** Your task **
The listing that follows must be retyped exactly, without its pictures.
=== Excerpted data ===
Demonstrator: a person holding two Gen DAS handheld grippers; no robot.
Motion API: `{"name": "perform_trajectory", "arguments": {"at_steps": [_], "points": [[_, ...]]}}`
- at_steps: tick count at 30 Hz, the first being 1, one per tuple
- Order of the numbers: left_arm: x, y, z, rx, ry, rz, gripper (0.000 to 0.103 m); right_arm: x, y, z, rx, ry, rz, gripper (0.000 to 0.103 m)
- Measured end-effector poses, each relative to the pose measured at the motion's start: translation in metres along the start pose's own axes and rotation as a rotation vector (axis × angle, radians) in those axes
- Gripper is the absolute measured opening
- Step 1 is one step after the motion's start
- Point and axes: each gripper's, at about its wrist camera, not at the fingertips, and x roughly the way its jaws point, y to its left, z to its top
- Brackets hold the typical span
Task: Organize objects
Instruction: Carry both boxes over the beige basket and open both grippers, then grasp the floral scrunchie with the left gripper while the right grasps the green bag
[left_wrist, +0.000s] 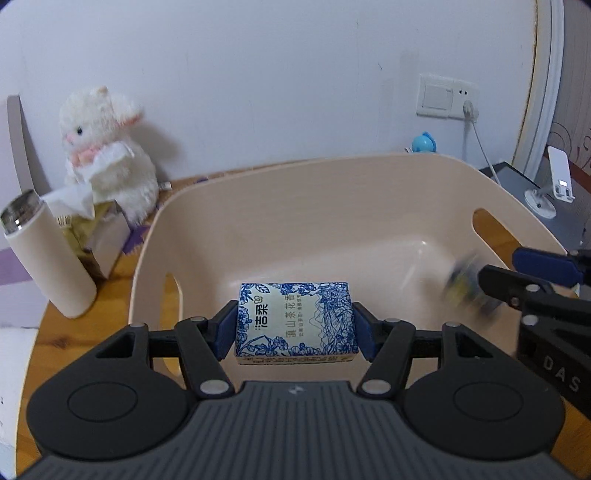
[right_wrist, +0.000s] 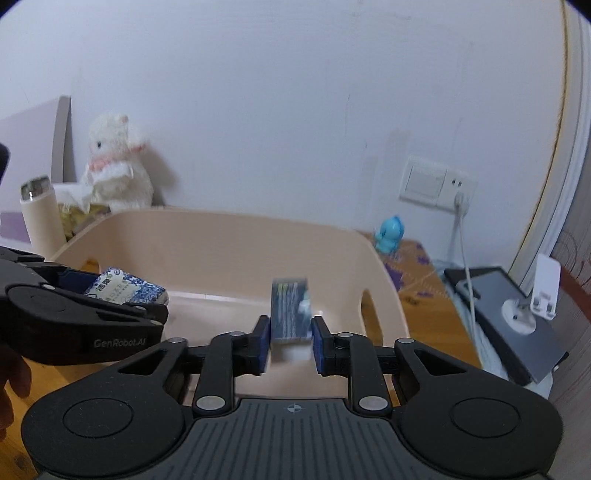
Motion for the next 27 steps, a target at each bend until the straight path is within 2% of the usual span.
{"name": "perform_trajectory", "arguments": {"at_steps": [1, 2, 4, 6, 8, 10, 14, 18, 22, 27], "points": [[-0.001, 0.001, 0.0, -0.001, 0.005, -0.001, 0.068, -0.002, 0.0, -0.001, 0.0, 0.004, -0.005, 0.046], [-0.006, 0.003, -0.001, 0.0, 0.001, 0.005, 0.075, -0.006, 0.001, -0.002, 0.001, -0.003, -0.009, 0.051], [-0.021, 0.004, -0.002, 0.003, -0.026, 0.022, 0.086, -0.019, -0.001, -0.004, 0.018, -0.029, -0.019, 0.075], [-0.036, 0.007, -0.003, 0.004, -0.058, 0.032, 0.092, -0.034, -0.004, -0.003, 0.036, -0.046, -0.01, 0.079], [-0.051, 0.011, -0.004, 0.003, -0.072, 0.033, 0.093, -0.05, -0.005, -0.005, 0.047, -0.049, -0.006, 0.084], [-0.064, 0.015, -0.007, -0.001, -0.075, 0.035, 0.093, -0.066, -0.006, -0.007, 0.052, -0.061, -0.009, 0.099], [-0.091, 0.025, -0.02, -0.005, -0.089, 0.037, 0.094, -0.094, -0.004, -0.017, 0.039, -0.063, -0.002, 0.103], [-0.11, 0.03, -0.041, 0.002, -0.079, 0.017, 0.097, -0.106, 0.0, -0.035, -0.001, -0.017, -0.004, 0.103], [-0.118, 0.029, -0.067, 0.057, -0.071, 0.017, 0.097, -0.106, 0.004, -0.058, -0.031, 0.033, -0.005, 0.103], [-0.116, 0.029, -0.1, 0.08, -0.013, -0.011, 0.097, -0.093, 0.006, -0.091, -0.041, 0.116, 0.016, 0.103]]}}
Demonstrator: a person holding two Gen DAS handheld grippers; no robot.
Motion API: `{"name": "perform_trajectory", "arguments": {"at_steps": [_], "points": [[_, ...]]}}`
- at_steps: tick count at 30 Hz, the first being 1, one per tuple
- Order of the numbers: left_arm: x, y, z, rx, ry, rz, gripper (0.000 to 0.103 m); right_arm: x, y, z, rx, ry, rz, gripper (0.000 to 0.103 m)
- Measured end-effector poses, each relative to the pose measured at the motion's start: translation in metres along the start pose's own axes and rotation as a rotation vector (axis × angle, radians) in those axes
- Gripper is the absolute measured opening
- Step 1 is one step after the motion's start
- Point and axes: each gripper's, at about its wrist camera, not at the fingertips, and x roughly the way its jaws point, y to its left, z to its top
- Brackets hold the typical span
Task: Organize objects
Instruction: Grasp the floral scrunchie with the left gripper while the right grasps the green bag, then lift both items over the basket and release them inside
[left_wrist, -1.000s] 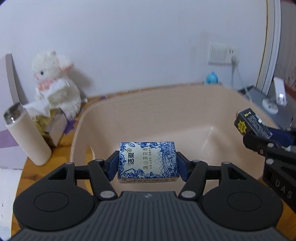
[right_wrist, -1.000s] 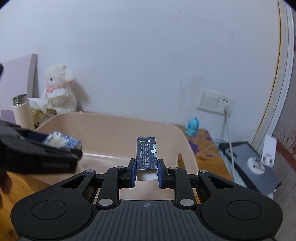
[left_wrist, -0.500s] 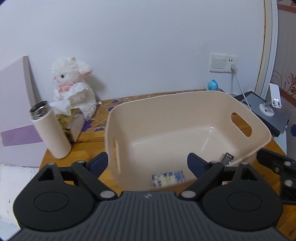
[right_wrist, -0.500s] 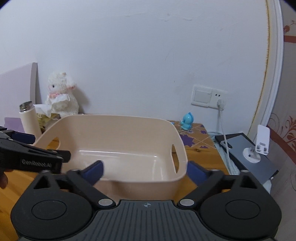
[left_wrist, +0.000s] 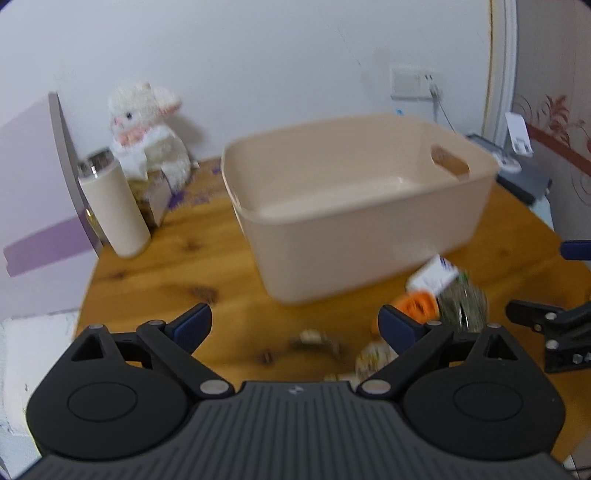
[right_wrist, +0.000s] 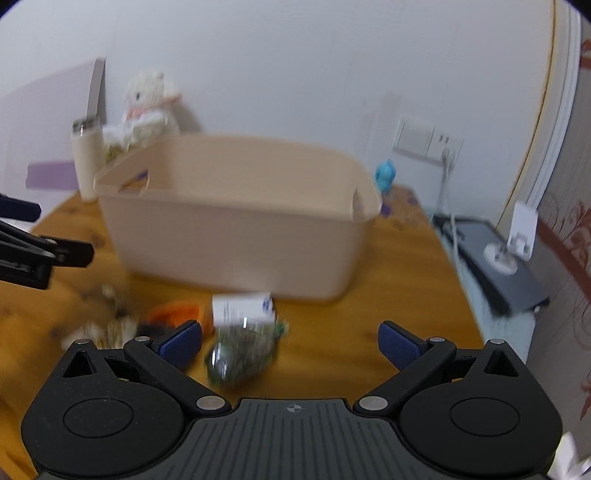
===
** The completed task **
Demonstrator: a person holding two Gen DAS handheld grippers; no robot.
Motion API: `{"name": "perform_trajectory", "arguments": {"at_steps": [_], "points": [[_, ...]]}}`
- at_steps: tick count at 30 Hz, the first being 1, one per tuple
- Order of the numbers: left_arm: x, y, z, rx, ry, rz, gripper (0.000 to 0.103 m); right_arm: x, y, z, rx, ry, rz, gripper (0.000 to 0.103 m)
- Measured end-effector poses, each relative to the pose measured at the motion's start: translation in metres along the start pose's own axes and rotation as a rotation vector (axis × angle, radians) in those axes
- Gripper is the absolute measured opening
- Step 1 is one step after the motion's start
- Point and axes: each gripper's, at about its wrist camera, not at the fingertips, and x roughly the way its jaws point, y to its left, z to its top
- Brackets hold the typical span
Task: Organize objects
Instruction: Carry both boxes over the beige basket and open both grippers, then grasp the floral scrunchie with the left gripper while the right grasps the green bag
[left_wrist, +0.000s] 
[right_wrist, +0.000s] 
Motion for the next 27 steps, a target at each bend until the straight path is within 2% of the usual span.
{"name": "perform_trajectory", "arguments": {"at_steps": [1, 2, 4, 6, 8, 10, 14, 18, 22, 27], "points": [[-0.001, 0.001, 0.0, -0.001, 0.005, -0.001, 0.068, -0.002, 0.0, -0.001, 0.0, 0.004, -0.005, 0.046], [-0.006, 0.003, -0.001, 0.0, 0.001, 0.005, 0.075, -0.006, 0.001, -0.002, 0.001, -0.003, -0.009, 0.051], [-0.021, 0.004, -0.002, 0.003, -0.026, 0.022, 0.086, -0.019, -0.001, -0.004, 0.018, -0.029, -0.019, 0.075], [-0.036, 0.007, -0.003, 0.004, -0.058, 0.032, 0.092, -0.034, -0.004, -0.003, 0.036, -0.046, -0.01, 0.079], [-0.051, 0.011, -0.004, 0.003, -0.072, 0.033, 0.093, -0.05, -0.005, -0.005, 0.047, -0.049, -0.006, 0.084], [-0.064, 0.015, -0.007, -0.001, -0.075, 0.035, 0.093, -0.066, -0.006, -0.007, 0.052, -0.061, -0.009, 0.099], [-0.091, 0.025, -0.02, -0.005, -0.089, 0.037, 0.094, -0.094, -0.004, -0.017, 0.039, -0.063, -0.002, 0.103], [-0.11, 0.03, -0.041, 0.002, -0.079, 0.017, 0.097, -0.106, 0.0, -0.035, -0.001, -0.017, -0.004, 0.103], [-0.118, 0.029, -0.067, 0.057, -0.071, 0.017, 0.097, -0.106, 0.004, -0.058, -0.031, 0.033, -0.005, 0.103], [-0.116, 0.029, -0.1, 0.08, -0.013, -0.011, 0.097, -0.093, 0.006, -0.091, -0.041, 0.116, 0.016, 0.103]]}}
Demonstrator: a person holding two Gen DAS handheld grippers; no robot.
Motion API: `{"name": "perform_trajectory", "arguments": {"at_steps": [_], "points": [[_, ...]]}}`
- at_steps: tick count at 30 Hz, the first being 1, one per tuple
- Order of the numbers: left_arm: x, y, z, rx, ry, rz, gripper (0.000 to 0.103 m); right_arm: x, y, z, rx, ry, rz, gripper (0.000 to 0.103 m)
- Measured end-effector poses, each relative to the pose measured at the motion's start: translation in metres along the start pose's own axes and rotation as a rotation vector (axis × angle, radians) in those axes
- Gripper is the absolute measured opening
- Step 1 is one step after the motion's start
- Point and axes: each gripper's, at about its wrist camera, not at the fingertips, and x roughly the way its jaws point, y to its left, z to its top
- Brackets hold the typical span
Task: Organize objects
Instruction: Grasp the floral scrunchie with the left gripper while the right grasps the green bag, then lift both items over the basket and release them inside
[left_wrist, -1.000s] 
[right_wrist, -1.000s] 
[left_wrist, -0.500s] 
[right_wrist, -0.500s] 
[left_wrist, +0.000s] 
[right_wrist, +0.000s] 

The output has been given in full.